RAID--quick, cheap, good/fast, pick all 3
Rich Braun
richb at pioneer.ci.net
Thu Sep 4 10:58:31 EDT 2003
Ron Peterson suggested:
> I've been using mdadm rather than raidtools lately. I like it.
Thanks! The BLU list is working just great--post suggestions, get more in
return. I wouldn't have thought to look for mdadm, but it does what's been
lacking with my 3Ware controller--alerting me to failures when they happen,
rather than a few months later when I happen to check.
Here are my notes and comments for others contemplating hauling out that
still-serviceable but you-thought-it-was-too-small hard drive to use as a
RAID1 spare:
1. Set up mdadm monitoring first
2. Test your setup
A cookbook for doing these follows. Oh, and to the fellow who suggested that
hardware RAID might be faster at rebuilding, here is a benchmark on my system:
9 gigs re-synced in 10 minutes and 35 seconds. To my mind, rebuilding
performance is not especially important because it happens in background and
takes a lot less time (during which you're at risk of a 2nd drive failure)

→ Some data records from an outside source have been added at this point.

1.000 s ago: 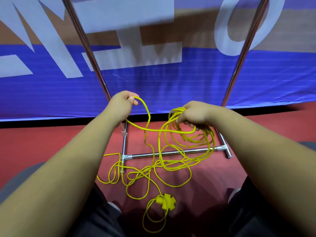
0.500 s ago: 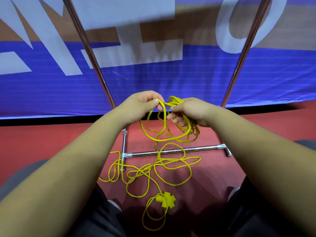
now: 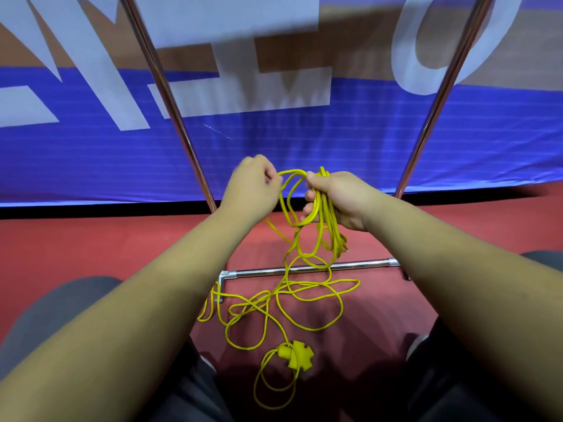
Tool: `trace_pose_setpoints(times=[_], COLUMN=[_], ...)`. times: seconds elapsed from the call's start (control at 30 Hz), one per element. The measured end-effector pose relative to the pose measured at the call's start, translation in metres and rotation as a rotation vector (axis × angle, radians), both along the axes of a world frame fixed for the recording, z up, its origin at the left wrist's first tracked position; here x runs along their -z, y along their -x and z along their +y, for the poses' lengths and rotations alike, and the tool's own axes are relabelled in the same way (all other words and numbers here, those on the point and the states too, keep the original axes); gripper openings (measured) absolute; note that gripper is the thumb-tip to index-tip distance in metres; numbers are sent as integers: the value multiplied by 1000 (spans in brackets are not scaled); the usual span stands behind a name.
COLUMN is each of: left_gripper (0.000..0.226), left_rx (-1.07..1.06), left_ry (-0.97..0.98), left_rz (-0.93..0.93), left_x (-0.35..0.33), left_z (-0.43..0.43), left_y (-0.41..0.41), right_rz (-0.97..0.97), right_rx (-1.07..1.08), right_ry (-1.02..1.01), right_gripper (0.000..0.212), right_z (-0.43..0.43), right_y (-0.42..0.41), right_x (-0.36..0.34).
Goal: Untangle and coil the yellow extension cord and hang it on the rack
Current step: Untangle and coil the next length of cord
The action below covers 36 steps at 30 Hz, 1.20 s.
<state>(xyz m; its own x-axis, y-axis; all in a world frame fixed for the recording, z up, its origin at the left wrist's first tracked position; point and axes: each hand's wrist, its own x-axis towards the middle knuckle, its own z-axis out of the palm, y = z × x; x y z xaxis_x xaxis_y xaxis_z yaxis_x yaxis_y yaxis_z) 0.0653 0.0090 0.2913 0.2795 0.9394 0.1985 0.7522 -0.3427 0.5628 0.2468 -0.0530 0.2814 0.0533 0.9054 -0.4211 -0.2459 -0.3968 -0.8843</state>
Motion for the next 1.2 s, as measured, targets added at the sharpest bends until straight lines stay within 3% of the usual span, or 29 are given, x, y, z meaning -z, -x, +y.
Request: trace_pose_setpoints(times=[0.03, 0.1, 0.17, 0.27, 0.47, 0.77, 0.87, 0.93, 1.1, 1.2], left_gripper=[3, 26, 41, 28, 5, 21, 29, 32, 24, 15], left_rx=[96, 352, 592, 673, 559, 540, 538, 573, 565, 510], left_ry=[168, 514, 650, 467, 369, 5, -103, -104, 227, 231], left_rz=[-59, -128, -6, 278, 173, 229, 332, 253, -138, -225], left_x=[3, 10, 16, 15, 13, -8, -19, -22, -30, -34], left_z=[-3, -13, -17, -17, -17, -26, -24, -25, -39, -44], left_y=[-2, -5, -5, -2, -6, -13, -8, -2, 4, 3], right_rz=[-4, -16, -33, 3, 121, 176, 180, 200, 196, 205], right_rx=[31, 89, 145, 230, 307, 357, 352, 336, 300, 265], right_ry=[-12, -29, -48, -72, -120, -92, -85, -89, -80, -51], right_gripper=[20, 14, 13, 16, 22, 21, 25, 24, 25, 34], right_z=[0, 0, 1, 4, 6, 3, 4, 5, 7, 8], right_y=[-1, -2, -3, -4, -5, -12, -14, -15, -19, -19], right_x=[-1, -5, -9, -13, -16, -21, -20, -20, -15, -13])
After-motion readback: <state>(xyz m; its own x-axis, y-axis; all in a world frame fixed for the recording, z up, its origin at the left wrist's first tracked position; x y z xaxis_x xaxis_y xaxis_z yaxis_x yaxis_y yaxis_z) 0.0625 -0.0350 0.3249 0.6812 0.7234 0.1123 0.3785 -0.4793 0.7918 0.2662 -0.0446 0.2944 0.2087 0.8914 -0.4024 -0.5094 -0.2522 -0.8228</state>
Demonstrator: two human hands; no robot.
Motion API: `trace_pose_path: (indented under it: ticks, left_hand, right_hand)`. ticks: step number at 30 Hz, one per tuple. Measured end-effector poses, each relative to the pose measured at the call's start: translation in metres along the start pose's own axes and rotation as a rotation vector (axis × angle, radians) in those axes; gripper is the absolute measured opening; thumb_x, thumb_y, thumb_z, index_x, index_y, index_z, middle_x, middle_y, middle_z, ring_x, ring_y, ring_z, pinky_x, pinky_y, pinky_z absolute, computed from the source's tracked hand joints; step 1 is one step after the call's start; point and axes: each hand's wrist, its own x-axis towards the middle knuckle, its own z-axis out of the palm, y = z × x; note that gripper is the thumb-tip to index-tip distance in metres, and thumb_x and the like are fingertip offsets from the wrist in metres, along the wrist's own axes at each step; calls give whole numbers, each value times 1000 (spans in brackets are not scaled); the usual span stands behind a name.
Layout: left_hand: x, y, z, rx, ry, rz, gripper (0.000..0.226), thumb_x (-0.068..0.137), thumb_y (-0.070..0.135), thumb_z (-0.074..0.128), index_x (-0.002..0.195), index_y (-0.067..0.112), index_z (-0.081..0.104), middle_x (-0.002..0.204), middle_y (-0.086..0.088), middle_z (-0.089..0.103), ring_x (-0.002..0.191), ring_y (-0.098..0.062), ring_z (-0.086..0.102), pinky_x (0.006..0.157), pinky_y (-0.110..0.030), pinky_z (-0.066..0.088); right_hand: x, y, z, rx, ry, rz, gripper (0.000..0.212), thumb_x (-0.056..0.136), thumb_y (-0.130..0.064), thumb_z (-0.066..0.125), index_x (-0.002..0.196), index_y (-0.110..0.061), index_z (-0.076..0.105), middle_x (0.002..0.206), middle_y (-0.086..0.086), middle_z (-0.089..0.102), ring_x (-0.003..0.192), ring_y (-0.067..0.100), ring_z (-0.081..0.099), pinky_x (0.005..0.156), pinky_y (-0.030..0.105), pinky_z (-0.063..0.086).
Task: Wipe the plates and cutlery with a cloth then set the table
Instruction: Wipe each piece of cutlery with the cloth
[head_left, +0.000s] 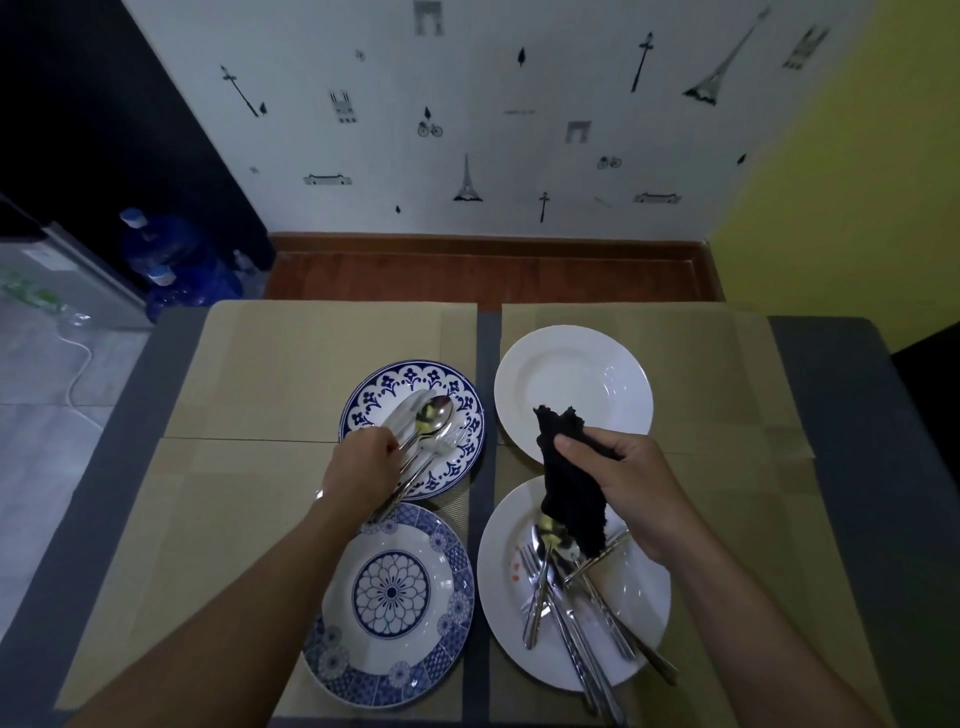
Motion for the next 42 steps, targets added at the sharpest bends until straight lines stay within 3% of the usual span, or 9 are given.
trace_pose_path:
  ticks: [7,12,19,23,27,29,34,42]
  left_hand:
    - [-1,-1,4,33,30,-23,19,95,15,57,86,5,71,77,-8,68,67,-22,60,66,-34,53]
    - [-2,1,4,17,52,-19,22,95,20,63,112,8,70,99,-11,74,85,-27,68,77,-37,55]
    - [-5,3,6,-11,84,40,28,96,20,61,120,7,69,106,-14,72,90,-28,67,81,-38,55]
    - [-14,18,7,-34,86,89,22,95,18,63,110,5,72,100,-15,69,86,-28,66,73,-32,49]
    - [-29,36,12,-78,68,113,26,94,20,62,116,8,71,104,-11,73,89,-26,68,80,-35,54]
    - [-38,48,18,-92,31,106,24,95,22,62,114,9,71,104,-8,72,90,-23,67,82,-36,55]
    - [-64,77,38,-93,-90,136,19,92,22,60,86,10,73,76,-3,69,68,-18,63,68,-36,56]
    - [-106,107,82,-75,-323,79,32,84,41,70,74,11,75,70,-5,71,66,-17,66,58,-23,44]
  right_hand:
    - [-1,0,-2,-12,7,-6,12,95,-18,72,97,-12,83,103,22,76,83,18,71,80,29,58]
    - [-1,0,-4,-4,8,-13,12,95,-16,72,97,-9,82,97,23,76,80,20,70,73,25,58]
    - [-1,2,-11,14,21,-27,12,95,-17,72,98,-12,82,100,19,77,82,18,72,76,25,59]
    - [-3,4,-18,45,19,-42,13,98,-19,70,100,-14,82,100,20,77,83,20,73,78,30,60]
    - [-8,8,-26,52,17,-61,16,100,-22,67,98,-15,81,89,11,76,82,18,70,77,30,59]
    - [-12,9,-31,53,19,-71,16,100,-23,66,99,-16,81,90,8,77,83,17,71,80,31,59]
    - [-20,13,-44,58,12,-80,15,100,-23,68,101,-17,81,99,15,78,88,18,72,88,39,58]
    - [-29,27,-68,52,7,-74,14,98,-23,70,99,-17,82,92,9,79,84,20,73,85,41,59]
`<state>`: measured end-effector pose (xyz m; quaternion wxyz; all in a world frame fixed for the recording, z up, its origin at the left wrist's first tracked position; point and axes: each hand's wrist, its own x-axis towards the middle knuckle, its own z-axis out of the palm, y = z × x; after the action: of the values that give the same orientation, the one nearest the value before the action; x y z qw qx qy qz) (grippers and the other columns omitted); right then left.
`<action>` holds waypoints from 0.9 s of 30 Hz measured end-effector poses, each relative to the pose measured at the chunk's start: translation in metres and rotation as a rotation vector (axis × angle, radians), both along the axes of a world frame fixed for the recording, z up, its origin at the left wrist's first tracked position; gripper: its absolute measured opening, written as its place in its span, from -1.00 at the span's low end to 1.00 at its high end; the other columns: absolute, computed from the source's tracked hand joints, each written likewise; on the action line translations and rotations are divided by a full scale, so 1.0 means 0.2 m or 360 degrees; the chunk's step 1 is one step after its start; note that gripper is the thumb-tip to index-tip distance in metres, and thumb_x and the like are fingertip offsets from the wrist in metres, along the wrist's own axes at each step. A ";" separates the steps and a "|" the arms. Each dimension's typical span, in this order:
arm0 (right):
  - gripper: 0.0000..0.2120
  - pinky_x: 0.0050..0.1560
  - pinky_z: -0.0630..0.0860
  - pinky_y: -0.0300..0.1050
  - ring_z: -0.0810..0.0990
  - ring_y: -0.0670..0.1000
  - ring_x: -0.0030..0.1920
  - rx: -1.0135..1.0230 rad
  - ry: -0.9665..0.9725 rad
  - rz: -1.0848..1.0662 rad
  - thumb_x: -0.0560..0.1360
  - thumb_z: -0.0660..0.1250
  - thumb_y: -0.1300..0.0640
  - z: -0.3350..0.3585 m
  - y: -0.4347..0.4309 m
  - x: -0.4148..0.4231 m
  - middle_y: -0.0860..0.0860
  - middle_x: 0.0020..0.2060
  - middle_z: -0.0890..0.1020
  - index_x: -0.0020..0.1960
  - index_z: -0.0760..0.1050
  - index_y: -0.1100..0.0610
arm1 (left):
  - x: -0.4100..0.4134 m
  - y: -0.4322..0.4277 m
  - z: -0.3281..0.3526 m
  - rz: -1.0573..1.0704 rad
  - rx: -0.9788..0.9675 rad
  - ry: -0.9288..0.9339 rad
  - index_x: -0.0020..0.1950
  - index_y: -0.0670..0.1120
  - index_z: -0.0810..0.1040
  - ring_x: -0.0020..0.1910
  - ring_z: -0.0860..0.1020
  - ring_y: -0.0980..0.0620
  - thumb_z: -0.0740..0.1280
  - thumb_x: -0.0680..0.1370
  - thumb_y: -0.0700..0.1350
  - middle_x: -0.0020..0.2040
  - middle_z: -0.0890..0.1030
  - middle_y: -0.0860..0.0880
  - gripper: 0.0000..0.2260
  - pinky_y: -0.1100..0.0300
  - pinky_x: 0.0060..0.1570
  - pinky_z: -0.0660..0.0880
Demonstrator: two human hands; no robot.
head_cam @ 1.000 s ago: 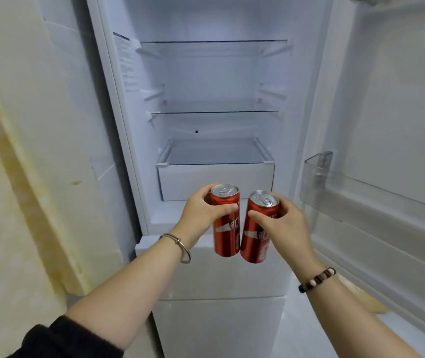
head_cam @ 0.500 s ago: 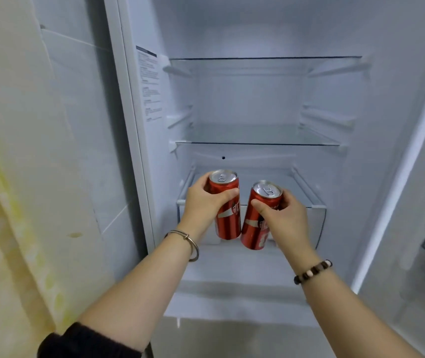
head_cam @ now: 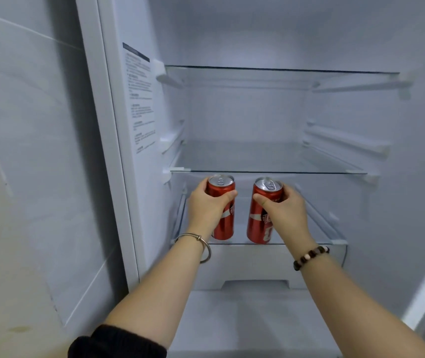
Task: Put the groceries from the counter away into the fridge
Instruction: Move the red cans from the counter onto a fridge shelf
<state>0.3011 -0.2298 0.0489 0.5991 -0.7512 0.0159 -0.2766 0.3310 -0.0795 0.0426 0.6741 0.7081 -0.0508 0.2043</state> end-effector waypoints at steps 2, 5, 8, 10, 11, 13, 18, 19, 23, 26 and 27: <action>-0.65 -0.22 0.40 -0.38 0.55 -0.25 -0.13 -0.0011 -0.0004 0.0013 0.36 0.50 0.14 0.00 0.00 0.07 -0.18 -0.14 0.60 0.11 0.52 0.04 | 0.04 -0.01 0.00 0.0006 0.0025 0.0013 0.02 0.05 0.56 -0.12 0.61 0.16 0.53 0.32 -0.07 -0.12 0.65 0.13 -0.69 0.11 0.02 0.57; -0.69 -0.14 0.45 -0.28 0.58 -0.16 -0.08 -0.0062 0.0031 0.0095 0.38 0.48 0.11 0.00 -0.01 0.15 -0.17 -0.14 0.60 0.08 0.50 0.00 | 0.08 -0.01 0.00 0.0001 0.0078 0.0025 0.06 0.04 0.55 -0.09 0.61 0.16 0.52 0.34 -0.05 -0.11 0.64 0.13 -0.68 0.09 0.05 0.56; -0.67 -0.08 0.45 -0.24 0.56 -0.17 -0.07 -0.0134 0.0062 0.0181 0.39 0.48 0.12 -0.03 -0.04 0.19 -0.16 -0.09 0.59 0.10 0.46 -0.01 | 0.08 -0.01 0.00 -0.0009 0.0163 0.0037 0.18 0.04 0.51 0.00 0.59 0.15 0.51 0.36 -0.05 -0.02 0.61 0.15 -0.58 0.14 0.08 0.52; -0.63 -0.05 0.44 -0.24 0.55 -0.16 -0.05 -0.0151 0.0069 0.0226 0.39 0.48 0.15 -0.06 -0.06 0.21 -0.14 -0.06 0.58 0.14 0.45 0.00 | 0.06 0.00 -0.02 -0.0037 0.0218 0.0082 0.28 0.04 0.43 0.08 0.54 0.14 0.51 0.37 -0.10 0.05 0.57 0.14 -0.49 0.19 0.10 0.47; -0.62 -0.03 0.44 -0.22 0.55 -0.13 -0.03 -0.0158 0.0091 0.0248 0.38 0.49 0.15 -0.08 -0.08 0.21 -0.12 -0.05 0.59 0.15 0.46 0.02 | 0.05 0.00 -0.03 -0.0059 0.0271 0.0121 0.28 0.04 0.41 0.10 0.52 0.13 0.51 0.38 -0.12 0.05 0.55 0.15 -0.48 0.21 0.09 0.43; -0.61 -0.03 0.44 -0.20 0.55 -0.11 -0.03 -0.0200 0.0171 0.0309 0.37 0.50 0.14 -0.12 -0.10 0.21 -0.11 -0.07 0.58 0.14 0.46 0.03 | 0.03 0.01 -0.07 -0.0099 0.0450 0.0229 0.27 0.02 0.41 0.10 0.48 0.15 0.51 0.38 -0.14 0.04 0.51 0.15 -0.49 0.25 0.07 0.38; -0.63 -0.28 0.39 -0.34 0.54 -0.17 -0.11 -0.0184 0.0211 0.0336 0.39 0.49 0.13 -0.21 -0.08 0.25 -0.14 -0.11 0.57 0.13 0.45 0.02 | 0.07 0.01 -0.14 0.0043 0.0509 0.0298 0.27 -0.01 0.45 0.12 0.52 0.09 0.52 0.37 -0.10 0.16 0.57 0.04 -0.49 0.19 0.11 0.43; -0.64 -0.32 0.37 -0.35 0.53 -0.20 -0.14 -0.0178 0.0201 0.0320 0.39 0.49 0.13 -0.21 -0.07 0.27 -0.14 -0.13 0.57 0.12 0.45 0.02 | 0.09 0.01 -0.15 0.0110 0.0484 0.0283 0.25 0.00 0.46 0.12 0.54 0.07 0.53 0.36 -0.10 0.14 0.59 0.04 -0.51 0.15 0.14 0.45; -0.59 -0.32 0.41 -0.30 0.56 -0.09 -0.13 -0.0178 0.0171 0.0249 0.37 0.51 0.11 -0.21 -0.01 0.37 -0.07 -0.10 0.59 0.15 0.44 0.07 | 0.21 0.02 -0.15 0.0280 0.0454 0.0268 0.19 0.00 0.50 0.08 0.58 0.00 0.54 0.33 -0.08 0.09 0.62 0.01 -0.54 0.06 0.13 0.51; -0.49 -0.20 0.54 -0.14 0.60 -0.01 -0.08 -0.0124 0.0168 0.0184 0.34 0.53 0.09 -0.22 0.02 0.47 -0.02 -0.03 0.59 0.20 0.41 0.10 | 0.32 0.04 -0.15 0.0380 0.0487 0.0274 0.15 -0.03 0.52 0.03 0.60 -0.01 0.54 0.32 -0.08 0.07 0.63 -0.01 -0.57 0.12 0.06 0.52; -0.48 -0.20 0.53 -0.15 0.59 -0.01 -0.07 -0.0117 0.0169 0.0177 0.34 0.53 0.09 -0.22 0.03 0.50 -0.02 -0.02 0.58 0.20 0.40 0.11 | 0.35 0.05 -0.15 0.0400 0.0465 0.0276 0.14 -0.04 0.52 0.03 0.60 -0.02 0.54 0.32 -0.08 0.07 0.64 -0.01 -0.58 0.12 0.05 0.52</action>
<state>0.4016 -0.2232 0.0040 0.5839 -0.7860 -0.0044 -0.2030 0.4018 -0.0698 0.0117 0.5353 0.8139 0.0672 0.2156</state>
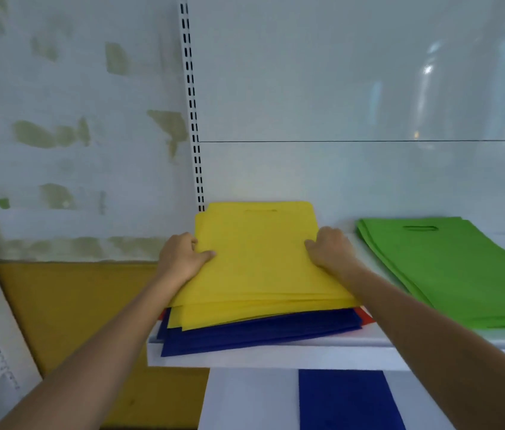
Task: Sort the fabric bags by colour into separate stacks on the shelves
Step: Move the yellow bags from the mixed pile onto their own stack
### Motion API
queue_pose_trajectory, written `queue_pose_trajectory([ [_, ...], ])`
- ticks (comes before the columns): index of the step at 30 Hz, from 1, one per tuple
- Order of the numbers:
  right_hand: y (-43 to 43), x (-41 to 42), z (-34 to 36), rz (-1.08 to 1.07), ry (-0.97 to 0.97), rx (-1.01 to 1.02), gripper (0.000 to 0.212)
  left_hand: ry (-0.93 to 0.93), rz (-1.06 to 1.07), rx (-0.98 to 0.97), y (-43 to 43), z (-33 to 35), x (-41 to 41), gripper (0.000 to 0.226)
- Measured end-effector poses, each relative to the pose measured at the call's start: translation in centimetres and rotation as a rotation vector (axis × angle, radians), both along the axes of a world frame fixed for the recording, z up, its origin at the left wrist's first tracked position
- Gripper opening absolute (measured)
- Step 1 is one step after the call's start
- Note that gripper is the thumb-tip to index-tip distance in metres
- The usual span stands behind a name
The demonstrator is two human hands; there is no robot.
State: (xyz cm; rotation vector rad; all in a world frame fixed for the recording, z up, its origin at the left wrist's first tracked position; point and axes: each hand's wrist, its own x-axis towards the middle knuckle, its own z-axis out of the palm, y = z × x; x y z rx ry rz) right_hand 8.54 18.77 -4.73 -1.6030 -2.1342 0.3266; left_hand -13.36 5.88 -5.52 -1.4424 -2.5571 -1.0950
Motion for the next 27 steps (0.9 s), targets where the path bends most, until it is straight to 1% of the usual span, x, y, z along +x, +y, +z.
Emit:
queue_pose_trajectory([
  [3, 0.0, 0.0, -1.2, -0.068, 0.061, 0.011, 0.043, -0.067, -0.004, 0.13, -0.1, -0.8, 0.1, 0.046],
  [5, 0.0, 0.0, -1.3, -0.099, 0.117, 0.071, 0.035, -0.083, 0.006, 0.193, -0.2, -1.0, 0.3, 0.038],
  [6, -0.1, 0.1, -1.4, -0.107, 0.147, 0.113, 0.03, -0.058, 0.009, 0.213, -0.3, -1.1, 0.3, 0.033],
  [8, -0.1, 0.2, -1.6, -0.102, 0.205, 0.217, 0.022, 0.039, 0.016, 0.264, -0.3, -1.3, 0.4, 0.022],
  [11, -0.2, 0.4, -1.7, -0.097, 0.274, 0.3, 0.02, 0.167, 0.017, 0.321, -0.6, -1.3, 0.7, 0.014],
  [13, -0.2, 0.4, -1.7, -0.106, 0.256, 0.345, 0.018, 0.246, 0.001, 0.314, -0.8, -1.3, 0.6, 0.01],
  [16, -0.3, 0.2, -1.8, -0.091, 0.215, 0.424, 0.011, 0.439, -0.024, 0.262, -0.9, -1.2, 0.6, 0.004],
  [18, -0.3, 0.1, -1.6, -0.061, 0.251, 0.434, 0.011, 0.554, -0.065, 0.214, -1.1, -0.6, 1.0, 0.009],
  [19, -0.4, 0.2, -1.4, -0.044, 0.277, 0.428, 0.015, 0.576, -0.086, 0.192, -1.1, -0.2, 1.1, 0.014],
  [20, -0.5, 0.3, -1.1, -0.023, 0.303, 0.427, 0.022, 0.576, -0.1, 0.189, -1.1, 0.2, 1.1, 0.018],
  [23, -0.7, 2.0, 0.5, 0.024, 0.37, 0.462, 0.046, 0.445, -0.184, 0.226, -1.2, 1.8, 1.6, 0.019],
  [24, -0.7, 3.1, 1.2, 0.026, 0.382, 0.484, 0.048, 0.413, -0.217, 0.249, -1.2, 2.5, 2.1, 0.021],
  [27, -0.5, 7.7, 3.4, -0.008, 0.386, 0.533, 0.04, 0.409, -0.346, 0.247, -0.7, 4.2, 5.3, 0.026],
])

than the process of going out to the store and buying a replacement of the
drive which failed.
Suse 8.2 comes with mdadm version 1.1.0. You can get 1.3.0 from wherever the
mdadm distribution site is (fixes a minor parsing bug--you no longer have to
specify a device name e.g. /dev/md0 on the command line in daemonize mode).
Setting up mdadm:
- Create the file /etc/mdadm.conf:
echo /dev/hda2 /dev/hdc2 >/etc/mdadm.conf
mdadm --detail --scan >>/etc/mdadm.conf
echo MAILADDR root >>/etc/mdadm.conf
- Verify your configuration by typing 'mdadm --detail /dev/md0':
/dev/md0:
Version : 00.90.00
Creation Time : Wed Sep 3 18:18:12 2003
Raid Level : raid1
Array Size : 9422016 (8.99 GiB 9.65 GB)
Device Size : 9422016 (8.99 GiB 9.65 GB)
Raid Devices : 2
Total Devices : 3
Preferred Minor : 0
Persistence : Superblock is persistent
Update Time : Thu Sep 4 10:20:51 2003
State : dirty, no-errors
Active Devices : 2
Working Devices : 2
Failed Devices : 1
Spare Devices : 0
Number Major Minor RaidDevice State
0 22 2 0 active sync /dev/hdc2
1 3 2 1 active sync /dev/hda2
UUID : c2cc6135:4e5560c7:6204121b:f92a7259
Events : 0.16
(The above is a little bit incorrect--I don't have a 3rd, failed device--maybe
a bug, maybe an artifact of the fact that I created the array with mkraid
instead of mdadm.)
- Create an rc script which invokes the mdadm daemon with the following
command line options:
MDADM_BIN=/sbin/mdadm
MDADM_ARGS='--monitor --delay=300 --scan --daemonize /dev/md0'
Make sure it gets started at boot time (double-check later that the mdadm
process is running 24/7).
---
Testing your setup:
This took me about 40 minutes, could have been quicker had I not run into what
appears to be a minor kernel bug.
- Yank the power cable or otherwise disable one member of the RAID array. See
in /var/log/messages:
Sep 4 09:40:52 envoy kernel: hdc: drive not ready for command
Sep 4 09:40:52 envoy kernel: hdc: status error: status=0x00 { }
Sep 4 09:40:52 envoy kernel: raid1: Disk failure on hdc2, disabling device.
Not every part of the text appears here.